_Exercise:_
Locate and copy each line in the data that contains the word "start".

_Data shown:_
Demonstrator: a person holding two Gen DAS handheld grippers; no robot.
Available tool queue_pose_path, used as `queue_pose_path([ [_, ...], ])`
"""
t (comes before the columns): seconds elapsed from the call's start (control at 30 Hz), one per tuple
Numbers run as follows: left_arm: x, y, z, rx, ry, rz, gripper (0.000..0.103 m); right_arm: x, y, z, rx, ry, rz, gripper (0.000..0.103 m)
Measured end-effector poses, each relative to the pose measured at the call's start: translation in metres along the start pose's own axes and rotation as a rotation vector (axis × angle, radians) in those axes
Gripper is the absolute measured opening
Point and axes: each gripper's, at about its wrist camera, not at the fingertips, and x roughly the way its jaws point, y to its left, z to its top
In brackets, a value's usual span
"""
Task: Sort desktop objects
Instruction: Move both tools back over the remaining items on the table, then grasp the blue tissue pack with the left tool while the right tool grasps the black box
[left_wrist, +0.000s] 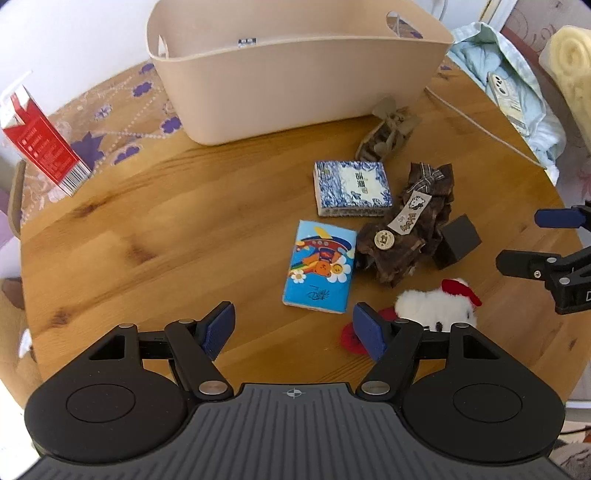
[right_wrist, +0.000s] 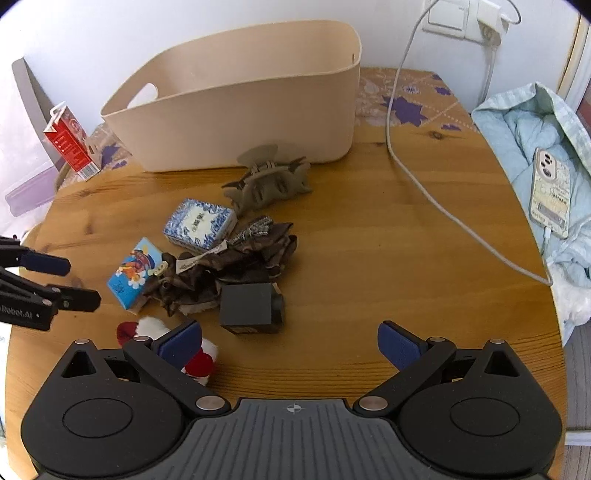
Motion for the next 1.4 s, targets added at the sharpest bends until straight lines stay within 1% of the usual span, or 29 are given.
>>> queue_pose_path([
  [0.07,0.007,-0.002,0.001,-0.016,0.012,-0.006,0.072,0.004,0.002,0.001,-0.003,0.001,-0.003,0.103],
  [0.23,0.020,-0.005,0.006,-0.020,0.028,-0.005,0.072,0.014,0.014,0.004,-0.048,0.004,-0.006,0.103],
  [0.43,0.033,-0.006,0.014,-0.049,0.055,-0.011,0.072,0.030,0.028,0.009,-0.106,0.023,-0.037,0.103],
  [0.67,0.051,-0.005,0.018,-0.046,0.087,0.015,0.072,0.046,0.028,0.012,-0.127,0.044,-0.062,0.103],
  [0.73,0.055,-0.006,0.018,-0.033,0.086,0.024,0.075,0.050,0.026,0.012,-0.116,0.049,-0.062,0.099],
  [0.77,0.056,-0.007,0.018,-0.019,0.078,0.033,0.075,0.052,0.025,0.012,-0.108,0.050,-0.062,0.095],
  [0.83,0.057,-0.010,0.018,0.010,0.061,0.051,0.077,0.054,0.023,0.011,-0.098,0.055,-0.053,0.092],
  [0.87,0.058,-0.011,0.019,0.016,0.055,0.054,0.077,0.055,0.023,0.010,-0.100,0.054,-0.056,0.089],
  [0.9,0.058,-0.011,0.019,0.015,0.050,0.054,0.077,0.056,0.023,0.010,-0.105,0.053,-0.064,0.085],
  [0.97,0.059,-0.010,0.021,0.004,0.052,0.057,0.077,0.058,0.023,0.008,-0.102,0.054,-0.068,0.082],
  [1.07,0.059,-0.012,0.022,0.019,0.049,0.060,0.077,0.058,0.021,0.007,-0.079,0.048,-0.060,0.076],
  [1.17,0.059,-0.012,0.022,0.041,0.040,0.054,0.073,0.058,0.023,0.007,-0.095,0.039,-0.081,0.069],
  [1.2,0.058,-0.012,0.022,0.044,0.037,0.053,0.068,0.058,0.023,0.007,-0.100,0.036,-0.083,0.063],
  [1.23,0.057,-0.012,0.022,0.046,0.034,0.052,0.061,0.058,0.023,0.008,-0.102,0.032,-0.086,0.060],
  [1.27,0.056,-0.012,0.023,0.049,0.031,0.051,0.058,0.058,0.023,0.008,-0.103,0.030,-0.088,0.055],
  [1.3,0.055,-0.012,0.024,0.049,0.029,0.051,0.052,0.058,0.024,0.008,-0.106,0.029,-0.090,0.053],
  [1.37,0.054,-0.012,0.024,0.057,0.029,0.051,0.051,0.057,0.024,0.008,-0.106,0.030,-0.095,0.050],
  [1.4,0.054,-0.011,0.023,0.065,0.026,0.049,0.051,0.057,0.023,0.008,-0.105,0.030,-0.099,0.045],
])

_Result of this task:_
t (comes before the columns): seconds elapsed from the call's start (control at 30 Hz), one per tuple
Measured end-effector poses, each relative to the pose measured at the call's start: translation in metres along the start pose's own axes and rotation as a rotation vector (axis × angle, radians) in those axes

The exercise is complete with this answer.